Confronted in 2021 by the ideologically motivated killing of one of their own, MPs turned their eyes away
If only anonymity had been banned on social media, Ali would never have sent his note attributing the assault to the ‘obligations upon me to take revenge for the blood of Muslims’. If end-to-end encryption had been outlawed, he clearly would never have thought that if he ‘couldn’t go join Islamic State, I should try and do something here to help Muslims.’
The twisted ideology that drove Ali to kill a decent man must have been free speech on social media, the idea that ‘legal but harmful’ content has a place in democratic debate. Our MPs, in their judgement, could see nothing in his words or actions that indicated otherwise.
Or nothing they were willing to talk about, at any rate. The only accepted way to refer – obliquely – to the obvious motivation of Ali Harbi Ali’s crime was to share a condemnation from a local mosque, or to express concern that the brutal murder of an MP might cause a rise in hate crime against Muslims.

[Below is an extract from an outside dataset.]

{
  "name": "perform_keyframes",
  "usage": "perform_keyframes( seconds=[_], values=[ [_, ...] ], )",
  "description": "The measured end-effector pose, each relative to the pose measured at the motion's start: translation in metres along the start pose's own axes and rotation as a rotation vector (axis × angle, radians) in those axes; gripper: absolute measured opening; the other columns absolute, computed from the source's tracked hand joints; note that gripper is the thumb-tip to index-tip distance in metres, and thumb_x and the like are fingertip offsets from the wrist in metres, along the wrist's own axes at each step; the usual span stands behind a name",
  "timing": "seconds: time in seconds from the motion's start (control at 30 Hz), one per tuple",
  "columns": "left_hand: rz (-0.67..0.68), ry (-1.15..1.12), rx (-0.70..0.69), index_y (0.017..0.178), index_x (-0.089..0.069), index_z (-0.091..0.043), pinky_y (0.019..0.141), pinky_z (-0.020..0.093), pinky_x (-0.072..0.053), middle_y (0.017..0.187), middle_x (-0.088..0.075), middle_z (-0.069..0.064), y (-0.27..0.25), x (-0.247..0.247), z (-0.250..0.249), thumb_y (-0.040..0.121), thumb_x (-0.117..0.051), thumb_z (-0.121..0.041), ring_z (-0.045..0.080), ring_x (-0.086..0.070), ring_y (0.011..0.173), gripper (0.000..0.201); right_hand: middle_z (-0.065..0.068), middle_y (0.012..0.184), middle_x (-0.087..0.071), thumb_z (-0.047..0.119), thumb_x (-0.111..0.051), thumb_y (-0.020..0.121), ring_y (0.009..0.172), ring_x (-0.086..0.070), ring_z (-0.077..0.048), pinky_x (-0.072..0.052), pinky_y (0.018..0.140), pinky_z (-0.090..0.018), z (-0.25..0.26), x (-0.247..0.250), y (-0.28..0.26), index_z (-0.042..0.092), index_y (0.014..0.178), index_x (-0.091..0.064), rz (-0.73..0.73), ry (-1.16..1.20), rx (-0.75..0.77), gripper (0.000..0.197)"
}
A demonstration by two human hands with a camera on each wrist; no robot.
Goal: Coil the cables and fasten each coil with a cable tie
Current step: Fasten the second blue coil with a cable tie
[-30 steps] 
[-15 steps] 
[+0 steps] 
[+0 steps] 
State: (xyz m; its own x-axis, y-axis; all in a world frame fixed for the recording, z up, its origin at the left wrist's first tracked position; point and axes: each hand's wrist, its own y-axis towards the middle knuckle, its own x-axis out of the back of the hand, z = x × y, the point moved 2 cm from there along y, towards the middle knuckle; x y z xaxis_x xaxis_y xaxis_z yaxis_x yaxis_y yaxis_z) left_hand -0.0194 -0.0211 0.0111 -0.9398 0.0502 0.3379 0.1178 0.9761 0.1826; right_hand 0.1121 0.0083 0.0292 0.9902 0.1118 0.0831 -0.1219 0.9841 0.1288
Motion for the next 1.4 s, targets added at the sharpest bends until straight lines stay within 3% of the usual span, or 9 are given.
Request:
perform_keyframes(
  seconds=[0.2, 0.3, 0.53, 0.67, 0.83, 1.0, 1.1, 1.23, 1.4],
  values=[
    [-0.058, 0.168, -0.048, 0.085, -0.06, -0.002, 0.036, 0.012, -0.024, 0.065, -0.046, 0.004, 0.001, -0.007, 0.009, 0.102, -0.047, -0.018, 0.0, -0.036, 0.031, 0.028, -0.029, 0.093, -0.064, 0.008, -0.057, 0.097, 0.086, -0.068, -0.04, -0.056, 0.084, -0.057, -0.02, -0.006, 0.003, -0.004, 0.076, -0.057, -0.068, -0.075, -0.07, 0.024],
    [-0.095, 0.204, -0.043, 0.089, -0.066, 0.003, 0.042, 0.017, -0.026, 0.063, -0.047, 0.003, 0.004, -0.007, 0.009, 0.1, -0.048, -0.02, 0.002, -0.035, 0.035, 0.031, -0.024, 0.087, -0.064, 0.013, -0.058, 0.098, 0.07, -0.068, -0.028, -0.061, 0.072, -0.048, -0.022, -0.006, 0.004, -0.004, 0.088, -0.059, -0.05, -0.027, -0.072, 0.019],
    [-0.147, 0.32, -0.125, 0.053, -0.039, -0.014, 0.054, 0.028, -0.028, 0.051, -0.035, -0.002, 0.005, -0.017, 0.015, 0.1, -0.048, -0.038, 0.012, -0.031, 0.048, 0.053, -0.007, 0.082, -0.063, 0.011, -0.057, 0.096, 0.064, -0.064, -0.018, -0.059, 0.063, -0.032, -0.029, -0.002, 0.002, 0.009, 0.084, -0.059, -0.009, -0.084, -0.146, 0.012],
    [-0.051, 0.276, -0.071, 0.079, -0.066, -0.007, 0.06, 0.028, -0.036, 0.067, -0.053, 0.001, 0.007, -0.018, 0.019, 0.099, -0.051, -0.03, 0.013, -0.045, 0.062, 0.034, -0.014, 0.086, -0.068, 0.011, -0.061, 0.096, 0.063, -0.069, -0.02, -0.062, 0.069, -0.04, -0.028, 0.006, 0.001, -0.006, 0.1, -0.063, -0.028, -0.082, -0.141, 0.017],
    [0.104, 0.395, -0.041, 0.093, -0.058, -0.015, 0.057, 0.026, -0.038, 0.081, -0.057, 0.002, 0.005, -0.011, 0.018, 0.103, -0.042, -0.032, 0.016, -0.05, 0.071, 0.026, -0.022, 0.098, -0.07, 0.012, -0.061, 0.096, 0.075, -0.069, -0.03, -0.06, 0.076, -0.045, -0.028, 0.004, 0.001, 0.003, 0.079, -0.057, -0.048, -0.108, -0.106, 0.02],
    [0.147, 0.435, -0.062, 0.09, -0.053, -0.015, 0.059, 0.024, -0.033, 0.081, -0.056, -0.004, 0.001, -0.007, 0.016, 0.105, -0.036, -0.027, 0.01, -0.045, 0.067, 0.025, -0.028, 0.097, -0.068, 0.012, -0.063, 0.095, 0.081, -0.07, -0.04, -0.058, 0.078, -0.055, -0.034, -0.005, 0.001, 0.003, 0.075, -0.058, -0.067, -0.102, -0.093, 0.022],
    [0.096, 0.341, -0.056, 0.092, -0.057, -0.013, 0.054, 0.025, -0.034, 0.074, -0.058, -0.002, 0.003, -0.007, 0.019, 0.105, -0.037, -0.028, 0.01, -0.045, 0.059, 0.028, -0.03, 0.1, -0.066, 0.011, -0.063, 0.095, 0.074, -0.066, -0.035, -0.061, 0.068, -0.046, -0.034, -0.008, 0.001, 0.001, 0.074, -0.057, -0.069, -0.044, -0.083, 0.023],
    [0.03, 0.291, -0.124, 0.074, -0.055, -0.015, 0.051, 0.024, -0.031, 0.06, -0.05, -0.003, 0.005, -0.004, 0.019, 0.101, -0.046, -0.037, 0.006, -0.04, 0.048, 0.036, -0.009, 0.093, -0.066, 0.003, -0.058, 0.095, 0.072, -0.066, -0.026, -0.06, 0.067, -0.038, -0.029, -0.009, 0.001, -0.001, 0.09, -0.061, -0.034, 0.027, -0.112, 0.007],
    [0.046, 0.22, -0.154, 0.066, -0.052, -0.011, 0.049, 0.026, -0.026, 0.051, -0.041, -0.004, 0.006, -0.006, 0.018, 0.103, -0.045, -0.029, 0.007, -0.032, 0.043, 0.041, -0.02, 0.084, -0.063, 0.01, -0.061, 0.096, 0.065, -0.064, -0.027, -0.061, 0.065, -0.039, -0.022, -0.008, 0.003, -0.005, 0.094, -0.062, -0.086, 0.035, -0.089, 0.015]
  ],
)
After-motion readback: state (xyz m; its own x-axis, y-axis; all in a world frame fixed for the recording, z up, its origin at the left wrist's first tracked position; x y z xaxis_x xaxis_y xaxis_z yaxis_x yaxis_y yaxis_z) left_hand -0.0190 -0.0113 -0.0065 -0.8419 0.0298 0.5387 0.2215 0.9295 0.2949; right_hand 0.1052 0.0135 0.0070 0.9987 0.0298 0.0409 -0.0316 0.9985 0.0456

Islamist terror occupies a peculiar place in British public life. The vast majority of suspects on MI5’s terror watchlist are would-be jihadis. Three quarters of terrorist and extremist prisoners in Britain are Islamists. The list of the dead is even more skewed. It is, by some margin, the greatest terror threat facing Britain.
It is also the one politicians are least comfortable discussing. Nobody in 2016 had any difficulties tying the murder of Jo Cox to the Brexit debate; confronted again in 2021 by the ideologically motivated killing of one of their own, MPs turned their eyes away, and found another conversation to hold.
The existence and growth of a hostile ideology within a country is a challenge they are prepared to deal with when it comes from the far right. The government’s Prevent programme seems to actively prefer tackling this ideology despite the relatively lower threat posed, possibly because Prevent itself is toothless: Ali Harbi Ali passed through the programme. Other recent referrals include the Parsons Green bomber Ahmed Hassan, the Streatham attacker Sudesh Amman, Reading murderer Khairi Saadallah, and the London Bridge attacker Usman Khan.
But then far right terror, by its nature, is predominantly white. Islamist terror is not. Addressing it means asking challenging questions of the government’s work on integrating new arrivals, invites speculation on the risk posed in different regions, and may require policies which well-meaning liberal MPs find difficult to swallow.
It is far easier to pour more money into the Home Office’s domestic propaganda unit to push out pictures of women in union jack headscarves and hope that things will work out in the longer term than it is to begin the difficult task of deporting extremists who stir up hate, identifying individuals at risk, and giving patriotic British Muslims the help that they need to root this ideology out of their communities.
So, instead: tell me again how online citizens are to blame for David Amess’s murder.